● EXERCISE DIRECTIONS: Nothing is needed except the lines below that run from the one with "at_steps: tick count" through the one with "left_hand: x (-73", repeated exactly.
--------------------------------
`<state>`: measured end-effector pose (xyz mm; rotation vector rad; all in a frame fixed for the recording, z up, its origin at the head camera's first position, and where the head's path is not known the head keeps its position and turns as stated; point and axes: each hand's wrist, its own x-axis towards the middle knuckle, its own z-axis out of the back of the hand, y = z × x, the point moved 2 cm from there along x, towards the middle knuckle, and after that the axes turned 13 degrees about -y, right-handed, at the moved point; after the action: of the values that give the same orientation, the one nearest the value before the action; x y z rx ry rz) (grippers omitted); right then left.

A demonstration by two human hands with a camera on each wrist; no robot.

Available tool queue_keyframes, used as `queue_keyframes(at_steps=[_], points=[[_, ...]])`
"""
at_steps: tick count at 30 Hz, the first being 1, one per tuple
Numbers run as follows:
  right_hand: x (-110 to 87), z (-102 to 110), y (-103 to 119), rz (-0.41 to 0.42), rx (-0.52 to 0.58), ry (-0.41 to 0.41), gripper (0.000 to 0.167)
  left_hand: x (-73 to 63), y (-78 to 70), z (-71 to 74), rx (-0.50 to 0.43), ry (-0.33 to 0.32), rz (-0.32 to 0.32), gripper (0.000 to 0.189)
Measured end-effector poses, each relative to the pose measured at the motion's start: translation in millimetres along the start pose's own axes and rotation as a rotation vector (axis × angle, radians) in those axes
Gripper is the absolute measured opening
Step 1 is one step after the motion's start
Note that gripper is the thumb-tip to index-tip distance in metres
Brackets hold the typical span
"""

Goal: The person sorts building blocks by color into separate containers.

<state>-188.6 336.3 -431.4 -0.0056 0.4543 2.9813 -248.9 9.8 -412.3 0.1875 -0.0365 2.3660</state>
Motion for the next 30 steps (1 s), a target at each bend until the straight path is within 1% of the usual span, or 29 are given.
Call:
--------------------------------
● ANSWER SPACE:
at_steps: tick count at 30 Hz, the first being 1, one per tuple
Numbers run as follows:
  right_hand: x (-110 to 87), z (-102 to 110), y (-103 to 119), rz (-0.41 to 0.42), rx (-0.52 to 0.58), ry (-0.41 to 0.41), gripper (0.000 to 0.167)
  left_hand: x (-73 to 63), y (-78 to 70), z (-71 to 74), rx (-0.50 to 0.43), ry (-0.33 to 0.32), rz (-0.32 to 0.32), gripper (0.000 to 0.189)

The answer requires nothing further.